Financial pressures are encouraging less expensive houses. Whether caught in the real estate crunch or not, people are taking on less debt. They’re also less likely to see real estate as a stable investment. Of course, the last few years have shaken confidence in almost every style of financial instrument. Smaller houses are cheaper to buy, maintain, and heat. Get rid of a lot of extraneous stuff and find a few hundred square feet work better than a few thousand. Owning a mortgage to own a house is now viewed as risky, and dealing with any upsets in the arrangement reveals a list of negative reinforcements. Some people are building tiny houses simply to be debt-free. They’re willing to give up aspects of their lives rather than have to deal with bureaucracies that control that most vital aspect of modern life, where a person lives.

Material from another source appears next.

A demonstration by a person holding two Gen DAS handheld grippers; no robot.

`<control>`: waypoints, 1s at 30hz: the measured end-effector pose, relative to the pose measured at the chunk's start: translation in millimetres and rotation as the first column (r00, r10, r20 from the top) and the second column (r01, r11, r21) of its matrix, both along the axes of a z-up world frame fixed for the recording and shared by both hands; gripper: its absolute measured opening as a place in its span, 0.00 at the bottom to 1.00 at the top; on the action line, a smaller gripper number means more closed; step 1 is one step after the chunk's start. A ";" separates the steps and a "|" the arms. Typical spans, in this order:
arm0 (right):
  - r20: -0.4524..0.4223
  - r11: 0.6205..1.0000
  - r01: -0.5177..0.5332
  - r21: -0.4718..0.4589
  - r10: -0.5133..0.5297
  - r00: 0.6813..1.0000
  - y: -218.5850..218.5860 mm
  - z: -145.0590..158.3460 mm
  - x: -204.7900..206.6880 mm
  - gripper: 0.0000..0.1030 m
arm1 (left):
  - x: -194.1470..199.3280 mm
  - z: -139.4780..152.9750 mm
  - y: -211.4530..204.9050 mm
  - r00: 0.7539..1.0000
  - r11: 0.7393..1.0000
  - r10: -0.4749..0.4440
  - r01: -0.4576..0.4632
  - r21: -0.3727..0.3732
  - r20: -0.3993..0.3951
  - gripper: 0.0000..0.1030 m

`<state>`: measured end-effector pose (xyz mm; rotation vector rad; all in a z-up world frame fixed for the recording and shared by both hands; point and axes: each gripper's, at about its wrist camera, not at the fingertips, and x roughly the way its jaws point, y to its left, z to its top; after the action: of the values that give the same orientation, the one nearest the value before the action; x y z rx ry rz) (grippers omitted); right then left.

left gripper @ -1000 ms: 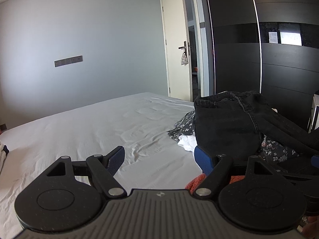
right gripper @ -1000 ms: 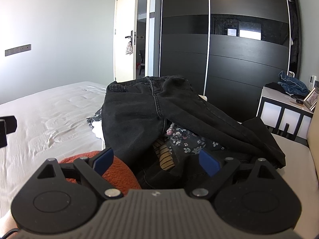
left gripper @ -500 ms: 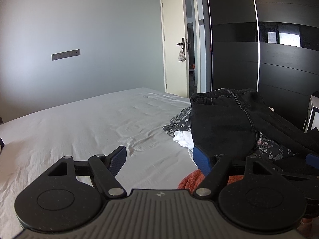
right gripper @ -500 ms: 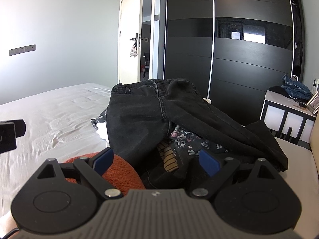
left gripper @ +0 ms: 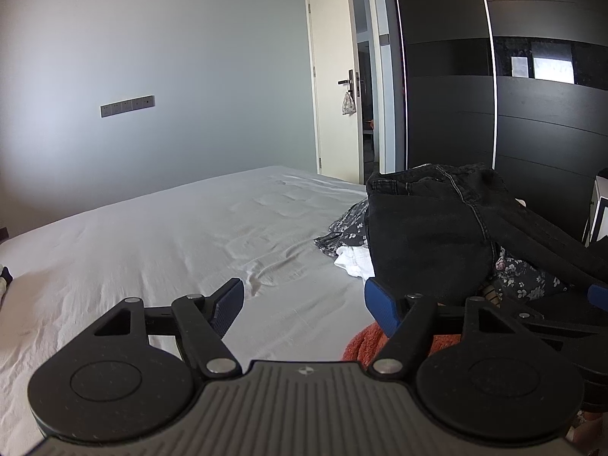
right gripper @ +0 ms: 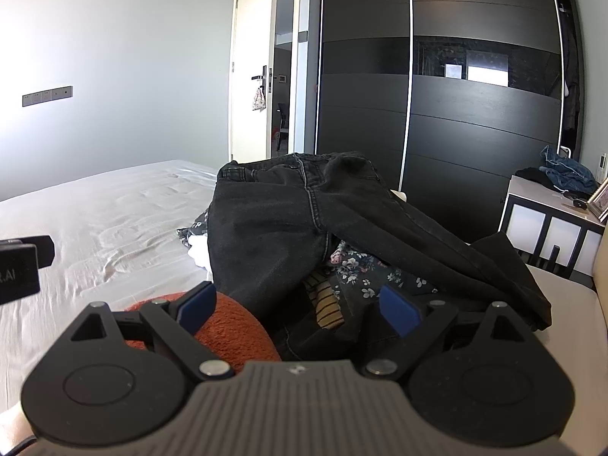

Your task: Fold clothes

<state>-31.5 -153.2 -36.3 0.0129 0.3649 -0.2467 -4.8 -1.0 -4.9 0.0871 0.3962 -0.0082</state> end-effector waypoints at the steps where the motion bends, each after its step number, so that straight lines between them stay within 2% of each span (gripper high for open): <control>1: -0.001 1.000 -0.001 0.000 0.001 1.000 -0.1 0.4 0.2 0.92 | 0.3 -0.5 0.1 1.000 1.000 0.002 -0.002 0.002 -0.002 0.81; 17: -0.007 1.000 -0.011 -0.002 0.011 1.000 1.1 3.3 3.1 0.92 | 5.7 -8.0 -0.5 0.999 1.000 0.006 -0.006 0.017 -0.033 0.81; 30: -0.014 1.000 -0.028 0.004 0.028 1.000 0.2 4.2 3.9 0.94 | 11.5 -13.2 0.8 0.998 1.000 -0.019 0.019 -0.004 -0.061 0.81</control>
<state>-27.6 -152.9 -32.1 0.0093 0.3794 -0.2187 6.6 -0.3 -18.1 0.0872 0.4566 -0.0304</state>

My money and subsequent housing troubles have sparked fascinating discussions. I live in a creative community, and it looks forward to finding creative solutions. The current favorite, and we’re serious, is for someone to buy my house, and then rent it back to me as a “rent with an option to buy”. Interested? Give me a call. That conversation sparked another. I’m not the only one in this situation. Maybe we spread the risk by getting five owners to buy five houses in the same fashion. Mutual support and motivations result.

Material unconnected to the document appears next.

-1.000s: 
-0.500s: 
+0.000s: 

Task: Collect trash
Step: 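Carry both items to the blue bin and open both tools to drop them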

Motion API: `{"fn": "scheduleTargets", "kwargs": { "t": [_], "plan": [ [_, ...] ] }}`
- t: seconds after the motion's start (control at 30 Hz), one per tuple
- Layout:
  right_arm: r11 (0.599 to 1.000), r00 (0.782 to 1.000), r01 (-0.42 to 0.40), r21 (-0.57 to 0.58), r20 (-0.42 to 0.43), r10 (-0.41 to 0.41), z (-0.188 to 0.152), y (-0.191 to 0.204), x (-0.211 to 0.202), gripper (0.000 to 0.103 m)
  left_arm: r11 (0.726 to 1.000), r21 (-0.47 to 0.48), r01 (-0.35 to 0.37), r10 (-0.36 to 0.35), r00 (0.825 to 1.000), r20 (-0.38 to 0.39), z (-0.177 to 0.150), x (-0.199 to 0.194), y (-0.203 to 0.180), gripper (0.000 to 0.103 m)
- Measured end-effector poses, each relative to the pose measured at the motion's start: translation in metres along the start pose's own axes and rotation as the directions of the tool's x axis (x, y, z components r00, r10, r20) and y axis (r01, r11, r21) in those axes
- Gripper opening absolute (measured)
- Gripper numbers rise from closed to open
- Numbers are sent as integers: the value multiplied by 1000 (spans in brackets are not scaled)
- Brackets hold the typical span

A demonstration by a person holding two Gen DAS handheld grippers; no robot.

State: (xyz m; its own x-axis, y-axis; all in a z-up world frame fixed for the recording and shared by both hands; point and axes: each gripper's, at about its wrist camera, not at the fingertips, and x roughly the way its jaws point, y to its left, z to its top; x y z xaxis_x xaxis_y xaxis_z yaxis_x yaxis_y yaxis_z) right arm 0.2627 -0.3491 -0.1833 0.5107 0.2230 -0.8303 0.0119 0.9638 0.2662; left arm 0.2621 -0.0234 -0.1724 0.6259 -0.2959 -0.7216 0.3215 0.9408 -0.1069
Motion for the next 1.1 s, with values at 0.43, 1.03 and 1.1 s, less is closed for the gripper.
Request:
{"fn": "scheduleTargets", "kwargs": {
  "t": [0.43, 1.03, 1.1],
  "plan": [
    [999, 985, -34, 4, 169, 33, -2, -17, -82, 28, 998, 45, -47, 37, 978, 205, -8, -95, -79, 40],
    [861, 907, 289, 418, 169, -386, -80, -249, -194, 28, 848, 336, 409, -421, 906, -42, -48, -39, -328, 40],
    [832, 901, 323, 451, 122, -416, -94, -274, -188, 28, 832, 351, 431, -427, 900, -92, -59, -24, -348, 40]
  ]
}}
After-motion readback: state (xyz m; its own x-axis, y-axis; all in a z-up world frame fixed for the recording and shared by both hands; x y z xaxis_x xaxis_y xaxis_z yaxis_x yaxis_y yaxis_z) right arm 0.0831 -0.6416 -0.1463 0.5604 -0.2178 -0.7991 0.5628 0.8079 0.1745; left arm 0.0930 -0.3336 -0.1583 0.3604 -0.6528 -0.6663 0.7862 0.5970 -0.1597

There’s more creativity to come. My house is small, and I could live in smaller. But what about the big houses? Estates are being settled that involve houses that are thousands of square feet. People are living in only select floors or rooms because their houses are larger than their needs. A house that raised a family with one child per bedroom and a bath for every bed may be a bit large for empty-nesters but the extra room can be rationalized as guest space; but after one of the partners dies it can become a large empty space that has wonderful memories but a lot of dusting. Who do they sell to? One creative solution is to turn large houses into intentional communities, which sounds innovative but which is really the incarnation of communes of the sixties and communities like the Quakers and the Pilgrims. Maybe a new trend in home renovations will be turning rooms into storage, or studio, or apartments, or even being sealed for later use.
Our society is bifurcating. The majority of the population is moving into the cities where life is much more interdependent. Others are retreating or returning to relying on smaller communities, less dependent on large infrastructure, with smaller obligations to centralized institutions, and a greater resourcefulness. In between are the ever-larger houses built over the last few decades, that may become a suburban vacuum. Too many people have witnessed too much natural and societal instability to lock back into hose large traps. No wonder tiny houses are being built on wheels. You never know why, where, or when you’ll have to suddenly move – and move to something better.
Lots to ponder. I always found visits to communal houses kind of funny because they were full of little signs like “Don’t eat my food!” and “Wash your damned dishes!” and “Please pick up your wet towels!” with a lot of exclamation marks and captial letters. I doubt that would be different now. One commune I knew about folded because they shared everything including clothes and some of the members full of love and beautiful thoughts just couldn’t part with their favorite shirt or pair of pants, couldn’t watch other people wearing them. Oh, what a time it was. But the idea of downsizing has always held promise – and reality – for me. Small personal spaces with larger spaces for entertaining and socializing. Nature will no doubt play a big role in whatever comes next.